Your objective >>
Do any lines in the data below contain "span"? If so, copy every one of them.

The data >>
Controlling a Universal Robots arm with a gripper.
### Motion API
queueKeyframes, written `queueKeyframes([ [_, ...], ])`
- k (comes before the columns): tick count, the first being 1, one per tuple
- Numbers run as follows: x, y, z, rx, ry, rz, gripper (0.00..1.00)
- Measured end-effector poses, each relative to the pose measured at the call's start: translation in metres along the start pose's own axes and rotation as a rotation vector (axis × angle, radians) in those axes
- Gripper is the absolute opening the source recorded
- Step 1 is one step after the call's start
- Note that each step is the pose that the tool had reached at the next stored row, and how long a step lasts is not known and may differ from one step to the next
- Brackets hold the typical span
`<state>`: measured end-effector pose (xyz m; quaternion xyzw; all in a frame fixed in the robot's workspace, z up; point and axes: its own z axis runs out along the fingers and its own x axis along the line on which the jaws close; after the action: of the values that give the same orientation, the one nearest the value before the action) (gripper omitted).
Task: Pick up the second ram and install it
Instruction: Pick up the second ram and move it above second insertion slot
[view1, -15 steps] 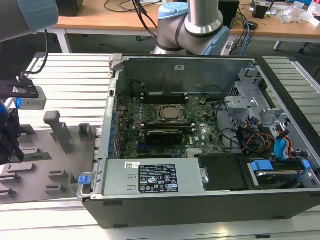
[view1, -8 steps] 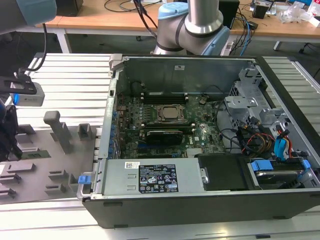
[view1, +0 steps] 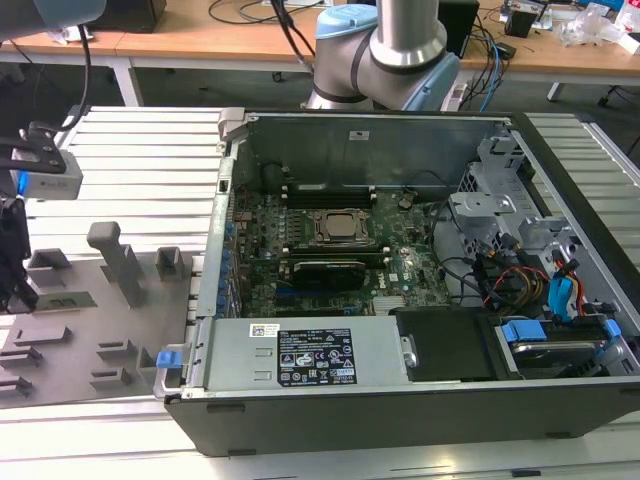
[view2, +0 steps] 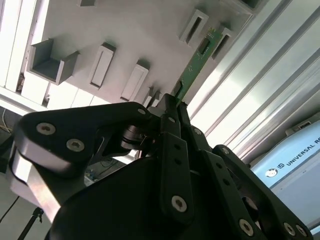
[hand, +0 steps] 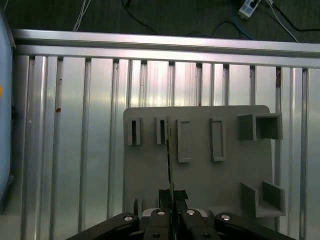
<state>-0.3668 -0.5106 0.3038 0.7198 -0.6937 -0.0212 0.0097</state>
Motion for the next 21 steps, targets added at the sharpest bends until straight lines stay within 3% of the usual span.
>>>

Answer space >>
- Brackets hold the typical span
Motion for the next 21 steps, targets added at the sharpest bends until straight lines stay within 3% of the usual span.

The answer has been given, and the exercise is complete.